§ **Problem description**: Starting at the line that contains "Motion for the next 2", transcribe every remaining line of the entries exactly, including the last one.

§ **Provided entries**:
- - -

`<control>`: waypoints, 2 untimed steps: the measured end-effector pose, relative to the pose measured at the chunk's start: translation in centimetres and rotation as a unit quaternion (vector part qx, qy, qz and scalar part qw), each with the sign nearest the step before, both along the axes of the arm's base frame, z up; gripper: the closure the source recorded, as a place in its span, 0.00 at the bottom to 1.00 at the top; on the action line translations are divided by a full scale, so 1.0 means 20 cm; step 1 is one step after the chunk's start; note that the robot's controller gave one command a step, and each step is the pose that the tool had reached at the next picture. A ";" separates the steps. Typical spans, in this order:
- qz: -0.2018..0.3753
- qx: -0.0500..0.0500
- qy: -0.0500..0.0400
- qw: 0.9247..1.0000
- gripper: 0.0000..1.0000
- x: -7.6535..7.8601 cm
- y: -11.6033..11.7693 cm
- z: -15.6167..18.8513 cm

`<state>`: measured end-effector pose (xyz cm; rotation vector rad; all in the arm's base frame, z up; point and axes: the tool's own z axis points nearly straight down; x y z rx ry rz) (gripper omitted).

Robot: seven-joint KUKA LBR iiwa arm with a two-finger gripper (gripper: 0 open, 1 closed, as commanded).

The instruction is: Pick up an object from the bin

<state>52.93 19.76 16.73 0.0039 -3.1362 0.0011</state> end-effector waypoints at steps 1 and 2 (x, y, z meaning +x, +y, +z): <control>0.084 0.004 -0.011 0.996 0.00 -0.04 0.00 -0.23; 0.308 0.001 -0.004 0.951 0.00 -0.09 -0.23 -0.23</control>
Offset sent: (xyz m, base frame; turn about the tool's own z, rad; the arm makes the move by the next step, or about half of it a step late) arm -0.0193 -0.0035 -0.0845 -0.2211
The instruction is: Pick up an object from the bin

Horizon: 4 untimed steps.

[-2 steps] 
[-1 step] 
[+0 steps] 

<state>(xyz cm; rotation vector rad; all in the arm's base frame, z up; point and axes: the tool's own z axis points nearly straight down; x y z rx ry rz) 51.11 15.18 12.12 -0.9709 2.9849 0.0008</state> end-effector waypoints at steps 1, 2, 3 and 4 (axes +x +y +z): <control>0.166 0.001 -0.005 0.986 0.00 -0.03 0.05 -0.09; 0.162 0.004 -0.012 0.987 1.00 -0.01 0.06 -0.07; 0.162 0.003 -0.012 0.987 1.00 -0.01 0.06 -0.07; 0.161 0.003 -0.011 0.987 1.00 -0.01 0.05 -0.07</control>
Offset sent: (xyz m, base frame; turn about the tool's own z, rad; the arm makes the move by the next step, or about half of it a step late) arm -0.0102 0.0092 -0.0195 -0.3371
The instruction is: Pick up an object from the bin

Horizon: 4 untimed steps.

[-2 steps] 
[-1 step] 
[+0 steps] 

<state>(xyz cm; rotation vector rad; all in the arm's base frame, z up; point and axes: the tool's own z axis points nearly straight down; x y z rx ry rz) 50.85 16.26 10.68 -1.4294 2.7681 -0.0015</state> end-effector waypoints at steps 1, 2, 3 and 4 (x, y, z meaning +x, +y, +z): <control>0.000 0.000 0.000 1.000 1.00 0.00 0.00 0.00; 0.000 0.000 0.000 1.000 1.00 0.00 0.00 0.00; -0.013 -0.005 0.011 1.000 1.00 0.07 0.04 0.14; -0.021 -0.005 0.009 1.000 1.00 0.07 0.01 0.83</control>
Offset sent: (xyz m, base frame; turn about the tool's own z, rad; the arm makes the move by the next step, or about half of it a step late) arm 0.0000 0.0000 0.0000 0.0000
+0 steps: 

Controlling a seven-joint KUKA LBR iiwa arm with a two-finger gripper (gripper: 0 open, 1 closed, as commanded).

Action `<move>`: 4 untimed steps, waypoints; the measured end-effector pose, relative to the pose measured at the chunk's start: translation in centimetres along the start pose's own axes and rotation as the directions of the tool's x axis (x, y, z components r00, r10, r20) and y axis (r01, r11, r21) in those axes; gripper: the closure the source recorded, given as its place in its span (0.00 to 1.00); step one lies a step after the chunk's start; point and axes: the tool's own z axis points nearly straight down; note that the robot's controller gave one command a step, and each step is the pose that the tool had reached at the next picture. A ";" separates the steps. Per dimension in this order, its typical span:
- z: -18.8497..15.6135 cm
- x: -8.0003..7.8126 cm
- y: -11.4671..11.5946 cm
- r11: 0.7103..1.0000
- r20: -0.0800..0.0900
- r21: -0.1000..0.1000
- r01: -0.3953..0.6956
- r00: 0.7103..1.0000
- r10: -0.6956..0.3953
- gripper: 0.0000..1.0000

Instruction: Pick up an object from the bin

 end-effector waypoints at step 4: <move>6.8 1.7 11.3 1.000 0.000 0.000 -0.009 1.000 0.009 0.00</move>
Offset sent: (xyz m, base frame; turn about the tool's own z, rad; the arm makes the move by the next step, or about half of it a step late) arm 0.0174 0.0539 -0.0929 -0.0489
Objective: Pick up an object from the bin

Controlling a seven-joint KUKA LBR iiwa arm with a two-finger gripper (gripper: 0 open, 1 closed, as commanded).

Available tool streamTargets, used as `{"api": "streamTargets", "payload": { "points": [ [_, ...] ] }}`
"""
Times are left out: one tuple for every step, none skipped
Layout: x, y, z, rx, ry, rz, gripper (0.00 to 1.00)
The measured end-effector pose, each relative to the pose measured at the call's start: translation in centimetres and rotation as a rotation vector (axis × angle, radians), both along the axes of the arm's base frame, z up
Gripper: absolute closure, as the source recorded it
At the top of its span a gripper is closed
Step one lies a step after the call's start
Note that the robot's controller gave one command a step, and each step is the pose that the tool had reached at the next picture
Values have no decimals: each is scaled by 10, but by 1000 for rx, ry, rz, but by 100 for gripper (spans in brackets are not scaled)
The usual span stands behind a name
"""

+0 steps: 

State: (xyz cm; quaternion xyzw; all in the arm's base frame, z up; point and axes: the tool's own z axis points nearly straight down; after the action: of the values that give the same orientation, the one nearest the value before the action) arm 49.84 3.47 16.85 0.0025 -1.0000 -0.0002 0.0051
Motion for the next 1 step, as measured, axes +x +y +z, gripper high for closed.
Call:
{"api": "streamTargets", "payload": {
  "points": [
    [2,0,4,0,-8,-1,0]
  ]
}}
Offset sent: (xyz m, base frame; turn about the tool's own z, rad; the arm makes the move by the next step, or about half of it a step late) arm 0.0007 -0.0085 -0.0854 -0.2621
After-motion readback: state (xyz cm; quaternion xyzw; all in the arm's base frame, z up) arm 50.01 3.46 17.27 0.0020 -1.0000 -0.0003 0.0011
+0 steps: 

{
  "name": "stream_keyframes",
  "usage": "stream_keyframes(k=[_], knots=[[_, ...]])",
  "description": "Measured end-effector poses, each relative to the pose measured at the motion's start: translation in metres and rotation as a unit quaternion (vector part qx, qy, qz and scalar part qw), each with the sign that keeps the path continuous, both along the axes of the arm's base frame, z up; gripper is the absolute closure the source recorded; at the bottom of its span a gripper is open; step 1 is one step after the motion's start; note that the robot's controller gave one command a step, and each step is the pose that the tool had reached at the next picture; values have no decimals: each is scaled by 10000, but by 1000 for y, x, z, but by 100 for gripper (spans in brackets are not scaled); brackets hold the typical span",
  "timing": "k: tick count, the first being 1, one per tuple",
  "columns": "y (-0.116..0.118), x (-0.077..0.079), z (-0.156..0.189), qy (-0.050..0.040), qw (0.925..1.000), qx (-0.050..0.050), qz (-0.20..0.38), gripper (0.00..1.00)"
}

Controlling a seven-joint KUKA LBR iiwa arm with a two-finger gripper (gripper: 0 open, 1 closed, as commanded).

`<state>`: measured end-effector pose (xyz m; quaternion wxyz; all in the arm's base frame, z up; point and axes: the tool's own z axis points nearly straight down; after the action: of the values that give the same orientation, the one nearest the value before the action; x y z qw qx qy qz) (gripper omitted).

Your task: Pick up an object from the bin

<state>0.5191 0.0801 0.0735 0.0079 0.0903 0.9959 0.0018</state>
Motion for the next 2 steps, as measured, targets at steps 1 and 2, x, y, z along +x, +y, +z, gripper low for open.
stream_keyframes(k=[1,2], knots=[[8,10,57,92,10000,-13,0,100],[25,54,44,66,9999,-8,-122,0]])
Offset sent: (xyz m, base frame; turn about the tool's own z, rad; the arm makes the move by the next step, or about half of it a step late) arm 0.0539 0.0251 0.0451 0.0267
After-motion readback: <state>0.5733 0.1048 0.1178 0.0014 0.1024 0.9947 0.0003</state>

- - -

§ **Task answer**:
Motion for the next 2 steps, as measured, targets at steps 1 and 2, x, y, z along +x, +y, +z, gripper low for open.
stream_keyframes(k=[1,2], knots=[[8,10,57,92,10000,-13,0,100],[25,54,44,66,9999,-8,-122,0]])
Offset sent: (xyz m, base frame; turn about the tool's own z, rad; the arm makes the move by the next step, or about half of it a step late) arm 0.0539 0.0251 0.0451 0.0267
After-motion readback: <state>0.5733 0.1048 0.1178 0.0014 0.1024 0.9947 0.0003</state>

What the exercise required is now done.